Она впервые рассказывала о своей личной жизни другим людям, да еще так долго и подробно. Никогда прежде Она ни с кем не делилась. Ни с мамой, ни с друзьями, ни тем более со своим нынешним мужем. Все грустные моменты ее жизни хранились внутри нее, причем очень, очень глубоко. Так глубоко, что Она сама думала, что о них позабыла. Однако они, как зерно, брошенное в землю, проросли в ее сердце и неизменно оставались в нем. Она все время винила других — свою мать, отца, после замужества — своего мужа, Она считала, что по их вине ей приходится жить без сына.

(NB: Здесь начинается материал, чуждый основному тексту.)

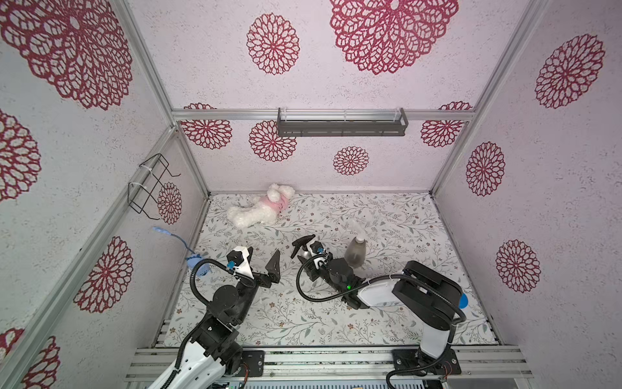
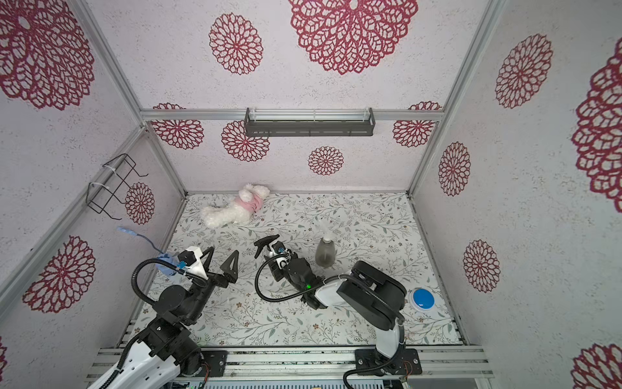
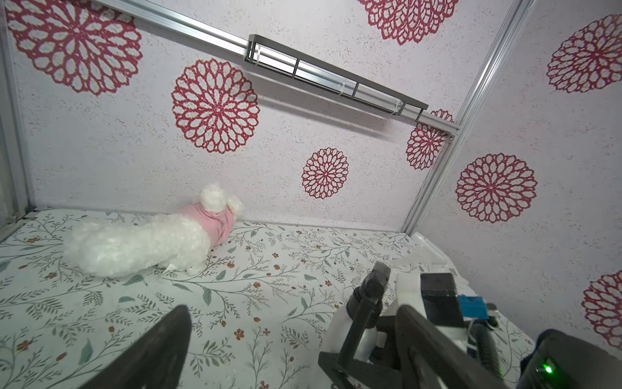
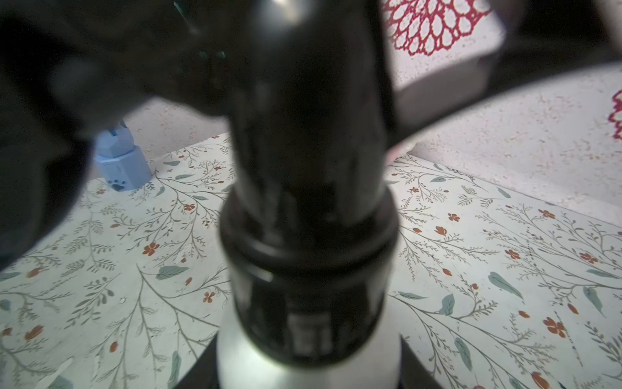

«Я ошиблась. Это я вынудила свою маму умереть. Но теперь это уже не важно. Мама мертва, последняя нить, связывающая ее с этой жизнью, оборвалась. Сейчас можно с легкостью умереть».
— В одном я не похожа на свою мать, не хочу своей смертью никого отягощать. Хочу уйти далеко-далеко, чтобы никто не нашел, — сказала Она.
Кто-то, засмеявшись, откликнулся:
— Прям как я. Когда начали строить эту Большую реку и в моей деревне уничтожали поля, прокладывали русло, заливали бетоном фундамент, я каждый день ходил смотреть, ждал, когда вода пойдет.
— Смотри, какие высокие бетонные стены укрепляют берега, если броситься в реку — почитай, верная смерть, даже захотят вытащить из воды, все равно не сумеют, — вступил в разговор еще один человек:
— Сейчас вокруг прибрежной зоны они еще выше сделали ограждение, но возле водопропускной трубы, что у деревни Ванчжуан, одна из опор сломалась, я там пролез, а потом на береговое укрепление вскарабкался. Не хотел, чтоб меня сыновья нашли.
Та беспрерывно рыдающая старуха вдруг успокоилась и тоже вступила в беседу:
— В нашем поселке Учжэнь люди шутят: как только воду пустили, так река стала людей убивать и всех мертвецов с собой в Пекин уносить.
Говорила старуха зычно, с категорично-насмешливой интонацией, словно боялась, что кто-то украдет ее остроумное замечание.
Все, перебивая друг друга, с самодовольным видом принялись хвастать, как им удалось прорваться за металлическое ограждение, взобраться на высокий забетонированный откос и подпорную стену и броситься в реку.
Она, не сознавая того, тоже рассказывала.
Та женщина в платье приближалась к ней все ближе и ближе, ее взгляд источал любовь, страдание, надежду, ей в одну минуту казалась, что она откуда-то знает ту женщину, но в следующую минуту казалось, что они незнакомы.
Она лишь могла спросить: «А ты почему по этой дорожке пошла? Выглядишь такой веселой».
— Знаешь, я… Я не такая, как ты, я радостной умерла, потому что одного человека отругала на чем свет стоит, а потом уже умирать пошла.
Женщина говорила быстро, не делая пауз, слова сыпались изо рта, как горох из дырявого мешка.
— Я сегодня с моим Ли два часа по телефону разговаривала. И все два часа его бранила. Мы два месяца не общались. Мой бывший, ну который отец моего сына, он повесился. Перед смертью велел нашей невестке написать мне письмо, сообщить, что хочет в последний раз со мной повидаться. Да он каждый день хотел со мной повидаться! А невестка не стала мне сообщать. Не хотела, чтоб я возвращалась, боялась, что вернусь и сяду ей на шею, придется кормить меня до конца моих дней. Старый хрыч с открытыми глазами помер, как ни старались, не смогли закрыть, а это что значит? Что даже после смерти не будет ему покоя. Невестка перепугалась, боялась, что старикан превратится в злого духа и за ними придет. На первые, вторые, третьи семь дней всякий раз просила меня приехать бумагу на могиле жечь. Ни разу не ездила. Мы с ним более десяти лет в разводе, с чего вдруг мне туда ехать понадобилось.
Когда со мной развелся, старый хрен не слишком много выиграл, пил каждый день. Водкой травил себя, не повесился бы — все равно не жилец.
Она взглянула на тараторившую женщину и не увидела на ее лице даже тени огорчения, словно речь шла о чужих людях.
— Я на заработки уехала, там и сошлась с моим Ли. Он поваром работал, я — подавальщицей. По правде говоря, мы и раньше друг друга знали, жили ведь в соседних деревнях. Я не сразу со своим хрычом развелась, только и знала, что вдали от дома деньги заколачивала, дом семье десятикомнатный построила, сына до восемнадцати лет дотянула, тогда и ушла с чистой совестью. Старому хрычу и возразить-то было нечего.